Dataset extract section start
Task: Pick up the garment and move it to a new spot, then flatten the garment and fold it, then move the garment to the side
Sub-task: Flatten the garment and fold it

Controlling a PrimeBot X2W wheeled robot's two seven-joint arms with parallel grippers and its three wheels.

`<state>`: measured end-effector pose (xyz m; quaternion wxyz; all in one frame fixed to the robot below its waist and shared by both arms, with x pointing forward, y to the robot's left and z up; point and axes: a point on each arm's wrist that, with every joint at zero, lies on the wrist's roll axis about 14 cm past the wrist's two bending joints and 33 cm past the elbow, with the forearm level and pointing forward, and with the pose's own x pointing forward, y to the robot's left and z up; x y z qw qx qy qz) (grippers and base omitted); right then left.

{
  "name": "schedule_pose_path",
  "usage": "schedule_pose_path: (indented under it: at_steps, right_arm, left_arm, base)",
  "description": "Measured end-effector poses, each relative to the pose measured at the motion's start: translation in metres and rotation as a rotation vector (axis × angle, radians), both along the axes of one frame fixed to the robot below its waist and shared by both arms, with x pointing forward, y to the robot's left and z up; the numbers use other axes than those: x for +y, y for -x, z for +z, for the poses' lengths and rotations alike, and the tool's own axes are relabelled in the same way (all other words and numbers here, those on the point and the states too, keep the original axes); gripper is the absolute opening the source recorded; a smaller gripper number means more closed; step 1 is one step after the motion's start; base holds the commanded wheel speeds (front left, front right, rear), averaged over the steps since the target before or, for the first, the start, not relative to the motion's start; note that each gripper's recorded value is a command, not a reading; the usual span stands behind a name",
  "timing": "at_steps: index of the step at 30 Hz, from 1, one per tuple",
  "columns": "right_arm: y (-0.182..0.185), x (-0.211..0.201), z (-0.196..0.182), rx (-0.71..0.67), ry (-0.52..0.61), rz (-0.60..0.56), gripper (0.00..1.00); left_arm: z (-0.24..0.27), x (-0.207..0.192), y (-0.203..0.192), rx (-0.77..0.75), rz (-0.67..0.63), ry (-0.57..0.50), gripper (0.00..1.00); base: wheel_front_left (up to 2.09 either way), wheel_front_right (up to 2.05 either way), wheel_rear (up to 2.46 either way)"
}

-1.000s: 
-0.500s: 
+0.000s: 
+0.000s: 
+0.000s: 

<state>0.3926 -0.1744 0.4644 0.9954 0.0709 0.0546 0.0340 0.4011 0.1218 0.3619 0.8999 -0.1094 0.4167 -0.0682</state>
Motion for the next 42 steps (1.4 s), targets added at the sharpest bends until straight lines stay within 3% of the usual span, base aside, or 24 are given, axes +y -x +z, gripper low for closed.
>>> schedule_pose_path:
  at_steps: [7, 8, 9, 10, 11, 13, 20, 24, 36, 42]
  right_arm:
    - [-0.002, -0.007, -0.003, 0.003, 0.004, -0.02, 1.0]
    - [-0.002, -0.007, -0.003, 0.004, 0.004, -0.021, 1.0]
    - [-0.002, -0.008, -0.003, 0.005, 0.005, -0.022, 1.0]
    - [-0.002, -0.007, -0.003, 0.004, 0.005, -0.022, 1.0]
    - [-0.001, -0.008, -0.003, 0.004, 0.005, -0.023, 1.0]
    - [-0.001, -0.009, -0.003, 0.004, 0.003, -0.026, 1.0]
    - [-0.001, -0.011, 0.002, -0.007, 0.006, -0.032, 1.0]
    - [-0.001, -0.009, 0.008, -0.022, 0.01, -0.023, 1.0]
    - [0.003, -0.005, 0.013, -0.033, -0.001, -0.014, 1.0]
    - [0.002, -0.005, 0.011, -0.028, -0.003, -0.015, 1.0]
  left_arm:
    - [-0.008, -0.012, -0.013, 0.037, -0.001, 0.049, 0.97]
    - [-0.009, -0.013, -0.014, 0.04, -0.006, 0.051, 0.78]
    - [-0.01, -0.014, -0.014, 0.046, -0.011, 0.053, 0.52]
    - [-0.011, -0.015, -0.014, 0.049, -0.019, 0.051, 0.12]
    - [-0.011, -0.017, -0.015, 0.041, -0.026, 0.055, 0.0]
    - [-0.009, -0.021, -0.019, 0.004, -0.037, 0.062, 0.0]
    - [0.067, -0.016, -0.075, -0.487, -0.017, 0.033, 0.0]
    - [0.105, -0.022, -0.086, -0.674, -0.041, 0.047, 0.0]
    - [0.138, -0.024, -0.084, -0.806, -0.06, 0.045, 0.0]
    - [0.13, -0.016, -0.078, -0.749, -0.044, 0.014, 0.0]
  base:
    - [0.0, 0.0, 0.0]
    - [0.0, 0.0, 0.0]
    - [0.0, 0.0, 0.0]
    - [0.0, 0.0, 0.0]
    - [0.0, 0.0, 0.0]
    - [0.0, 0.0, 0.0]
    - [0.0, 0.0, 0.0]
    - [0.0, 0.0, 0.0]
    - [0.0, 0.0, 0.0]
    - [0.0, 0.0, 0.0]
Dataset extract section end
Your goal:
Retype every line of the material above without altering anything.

Answer to the exercise:
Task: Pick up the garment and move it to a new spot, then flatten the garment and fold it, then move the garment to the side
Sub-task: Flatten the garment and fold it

Controlling a PrimeBot X2W wheeled robot's two seven-joint arms with parallel grippers and its three wheels.

`<state>`: measured end-effector pose (xyz m; quaternion wxyz; all in one frame fixed to the robot below its waist and shared by both arms, with x pointing forward, y to the robot's left and z up; point and axes: a point on each arm's wrist that, with every joint at zero, lies on the wrist's roll axis about 14 cm past the wrist's two bending joints and 33 cm past the elbow, with the forearm level and pointing forward, and with the pose's own x pointing forward, y to the robot's left and z up; x y z qw qx qy qz) (grippers and base omitted); right then left.

{
  "name": "schedule_pose_path",
  "usage": "schedule_pose_path: (indented under it: at_steps, right_arm, left_arm, base)",
  "description": "Measured end-effector poses, each relative to the pose measured at the motion's start: translation in metres and rotation as a rotation vector (axis × angle, radians), both along the axes of one frame fixed to the robot below its waist and shared by both arms, with x pointing forward, y to the robot's left and z up; the numbers use other axes than those: x for +y, y for -x, z for +z, for the poses' lengths and rotations alike, and the tool's own axes are relabelled in the same way (all other words and numbers here, those on the point and the states too, keep the original axes); gripper is the absolute opening the source recorded; a smaller gripper number means more closed; step 1 is one step after the motion's start; base holds the commanded wheel speeds (front left, front right, rear), averaged over the steps since the target before or, for the first, the start, not relative to the motion's start; note that each gripper's recorded value is a command, not a reading; the usual span stands behind a name",
  "timing": "at_steps: index of the step at 30 Hz, from 1, one per tuple",
  "columns": "right_arm: y (-0.182..0.185), x (-0.211..0.201), z (-0.196..0.182), rx (-0.71..0.67), ry (-0.52..0.61), rz (-0.60..0.56), gripper (0.00..1.00); left_arm: z (-0.24..0.27), x (-0.207..0.192), y (-0.203..0.192), rx (-0.77..0.75), rz (-0.67..0.63), ry (-0.57..0.50), gripper (0.00..1.00); base: wheel_front_left (up to 2.09 either way), wheel_front_right (up to 2.05 either way), wheel_rear (up to 2.46 either way)"
}

-1.000s: 
-0.500s: 
+0.000s: 
+0.000s: 
+0.000s: 

<state>0.3926 -0.1744 0.4644 0.9954 0.0709 0.0546 0.0340 0.4011 0.1218 0.3619 0.8999 -0.1094 0.4167 -0.0682</state>
Motion for the next 42 steps (1.4 s), targets added at the sharpest bends until straight lines stay within 3% of the usual span, base aside, or 24 are given, axes +y -x +z, gripper low for closed.
>>> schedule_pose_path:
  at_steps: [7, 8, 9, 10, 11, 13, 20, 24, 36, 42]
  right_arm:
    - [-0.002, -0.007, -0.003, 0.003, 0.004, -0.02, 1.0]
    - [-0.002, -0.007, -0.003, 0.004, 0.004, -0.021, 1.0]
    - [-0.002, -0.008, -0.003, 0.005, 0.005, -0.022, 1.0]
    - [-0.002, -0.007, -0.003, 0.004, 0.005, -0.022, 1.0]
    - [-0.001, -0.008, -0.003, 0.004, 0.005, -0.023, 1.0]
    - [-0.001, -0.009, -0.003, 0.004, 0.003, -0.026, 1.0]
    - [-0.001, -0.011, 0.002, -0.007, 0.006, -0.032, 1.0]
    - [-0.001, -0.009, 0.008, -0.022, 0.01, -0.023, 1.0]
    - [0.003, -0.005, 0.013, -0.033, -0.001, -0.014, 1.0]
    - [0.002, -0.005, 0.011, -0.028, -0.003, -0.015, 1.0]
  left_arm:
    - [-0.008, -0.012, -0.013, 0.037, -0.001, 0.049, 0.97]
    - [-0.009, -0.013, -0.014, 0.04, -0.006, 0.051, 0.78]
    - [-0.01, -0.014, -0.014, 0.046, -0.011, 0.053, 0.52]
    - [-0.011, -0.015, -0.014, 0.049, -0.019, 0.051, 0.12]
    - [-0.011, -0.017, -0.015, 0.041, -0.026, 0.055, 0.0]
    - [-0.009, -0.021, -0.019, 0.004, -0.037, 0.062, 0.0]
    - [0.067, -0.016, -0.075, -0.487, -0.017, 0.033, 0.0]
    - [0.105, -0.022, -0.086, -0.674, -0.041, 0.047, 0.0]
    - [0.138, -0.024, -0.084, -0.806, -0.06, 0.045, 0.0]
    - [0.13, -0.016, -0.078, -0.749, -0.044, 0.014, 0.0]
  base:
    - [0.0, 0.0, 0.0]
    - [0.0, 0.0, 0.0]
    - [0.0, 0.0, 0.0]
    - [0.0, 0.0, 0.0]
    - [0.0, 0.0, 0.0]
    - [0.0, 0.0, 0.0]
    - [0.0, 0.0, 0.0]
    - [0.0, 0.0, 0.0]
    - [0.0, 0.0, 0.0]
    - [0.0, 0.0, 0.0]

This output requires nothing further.